Donations obtained with the help of Manufacturing Advocacy & Growth Network Cleveland have increased production and defrayed costs: 8,000 pounds of corn from Centerra Co-op in Ashland, a ton of malted barley from West Branch Malts in Brunswick, a truckload of beer in kegs for further distillation from Superior Beverage Group in Glenwillow, 550 gallons of alcohol from Red Eagle Distillery in Geneva, plastic bottles from Lawrenceville, Georgia-based Axium Plastics, and labels from Label Aid. Cincinnati-based personal and household care product-making giant Procter & Gamble even sent 55-gallon drums of hand sanitizer for bottling, labeling and distribution to the state.

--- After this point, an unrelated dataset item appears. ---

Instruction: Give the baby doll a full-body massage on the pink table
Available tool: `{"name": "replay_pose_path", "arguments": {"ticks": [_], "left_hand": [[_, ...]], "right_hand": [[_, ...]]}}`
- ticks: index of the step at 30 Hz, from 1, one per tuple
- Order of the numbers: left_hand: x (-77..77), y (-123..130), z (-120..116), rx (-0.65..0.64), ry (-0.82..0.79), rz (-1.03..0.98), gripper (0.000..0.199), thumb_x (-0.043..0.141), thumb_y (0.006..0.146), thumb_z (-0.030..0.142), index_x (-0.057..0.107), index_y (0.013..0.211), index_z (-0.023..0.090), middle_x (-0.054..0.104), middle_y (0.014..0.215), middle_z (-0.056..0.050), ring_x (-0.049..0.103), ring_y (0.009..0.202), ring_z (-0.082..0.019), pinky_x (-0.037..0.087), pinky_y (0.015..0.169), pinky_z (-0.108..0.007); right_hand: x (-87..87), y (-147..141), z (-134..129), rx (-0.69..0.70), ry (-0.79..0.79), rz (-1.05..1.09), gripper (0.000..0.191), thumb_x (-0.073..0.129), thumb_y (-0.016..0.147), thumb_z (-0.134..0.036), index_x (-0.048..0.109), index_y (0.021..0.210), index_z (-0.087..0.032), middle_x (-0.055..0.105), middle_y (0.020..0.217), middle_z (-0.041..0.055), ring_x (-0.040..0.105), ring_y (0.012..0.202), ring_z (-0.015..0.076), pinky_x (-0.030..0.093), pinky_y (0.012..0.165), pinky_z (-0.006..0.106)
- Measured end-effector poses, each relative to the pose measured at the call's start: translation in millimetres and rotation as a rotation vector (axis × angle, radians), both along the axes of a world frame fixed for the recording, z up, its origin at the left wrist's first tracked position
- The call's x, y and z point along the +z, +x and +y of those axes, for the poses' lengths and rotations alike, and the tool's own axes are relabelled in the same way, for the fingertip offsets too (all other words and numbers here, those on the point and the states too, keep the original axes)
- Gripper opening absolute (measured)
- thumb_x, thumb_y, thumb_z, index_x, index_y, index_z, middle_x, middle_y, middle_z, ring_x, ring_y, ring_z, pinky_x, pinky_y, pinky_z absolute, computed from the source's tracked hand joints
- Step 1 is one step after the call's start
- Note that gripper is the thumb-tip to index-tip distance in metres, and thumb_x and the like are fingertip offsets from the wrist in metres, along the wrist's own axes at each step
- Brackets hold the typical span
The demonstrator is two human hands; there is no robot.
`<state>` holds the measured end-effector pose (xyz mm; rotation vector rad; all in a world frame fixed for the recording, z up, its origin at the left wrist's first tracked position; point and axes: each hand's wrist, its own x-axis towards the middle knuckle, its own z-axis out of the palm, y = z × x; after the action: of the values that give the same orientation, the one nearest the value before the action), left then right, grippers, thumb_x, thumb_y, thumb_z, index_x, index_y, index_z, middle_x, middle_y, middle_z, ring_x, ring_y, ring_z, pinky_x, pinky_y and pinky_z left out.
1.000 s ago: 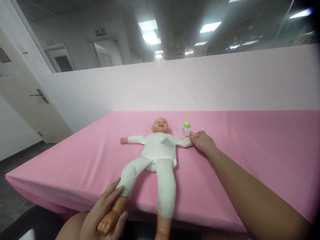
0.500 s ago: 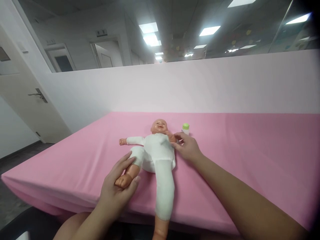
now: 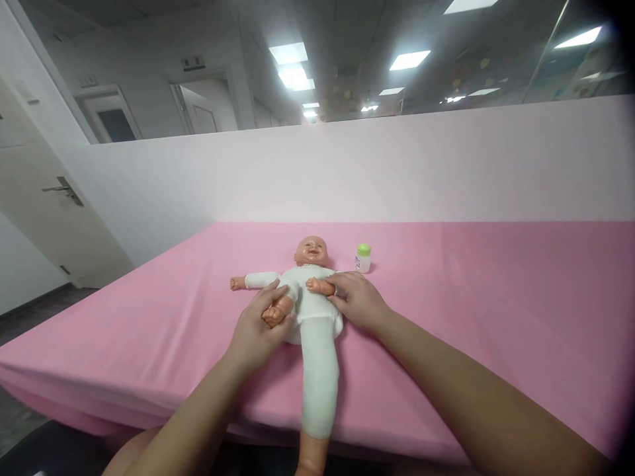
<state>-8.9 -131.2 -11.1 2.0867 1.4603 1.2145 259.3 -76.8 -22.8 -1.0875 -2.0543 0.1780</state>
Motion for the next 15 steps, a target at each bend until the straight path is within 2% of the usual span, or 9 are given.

“When some of the initial press about what we were doing got out, and some of the things we were doing online, people started calling and saying, ‘OK, how can we help?’” Lix says. Because of those donations, “we were able to produce much, much more than we would normally have if we were trying to sell it. I know other distilleries have sold it for their revenue purposes. And that sort of makes sense where they sell a little bit, and they donate a little bit. For us, the right thing to do was just to donate it.”
BKO also has donated all of its sanitizer — more than 10,000 various-sized bottles — all filled by hand with funnels by Obloy, Kochmit and their mothers. The packaging used since those first-purchased bottles were filled have been provided free of charge — a result, Obloy says, of the media coverage. Medina-based coatings, sealants and building materials manufacturer RPM International and Philadelphia-area-based adhesive-maker Chemical Concepts contributed 7,000 2-, 8- and 10-ounce plastic bottles and 1,000 2-ounce bottles respectively.
“We have sacrificed a lot of [alcohol] that would have otherwise become vodka to make sanitizer,” Obloy says. “The demand has been — well, literally, as much as we can make, we can give it out.”
Although Gervasi has no plans to make more hand sanitizer, Lix and Obloy say they will continue producing it as long as regulations permit and need persists. According to Kevin Thomas, Western Reserve Distillers is even applying for a state of Ohio grant to continue making it. His wife, however, is quite vocal about her desire to focus on their primary business.
“I don’t want to make hand sanitizer forever,” she says, the humor in her voice tinged with frustration. “I want to make gin! I want to make vodka!”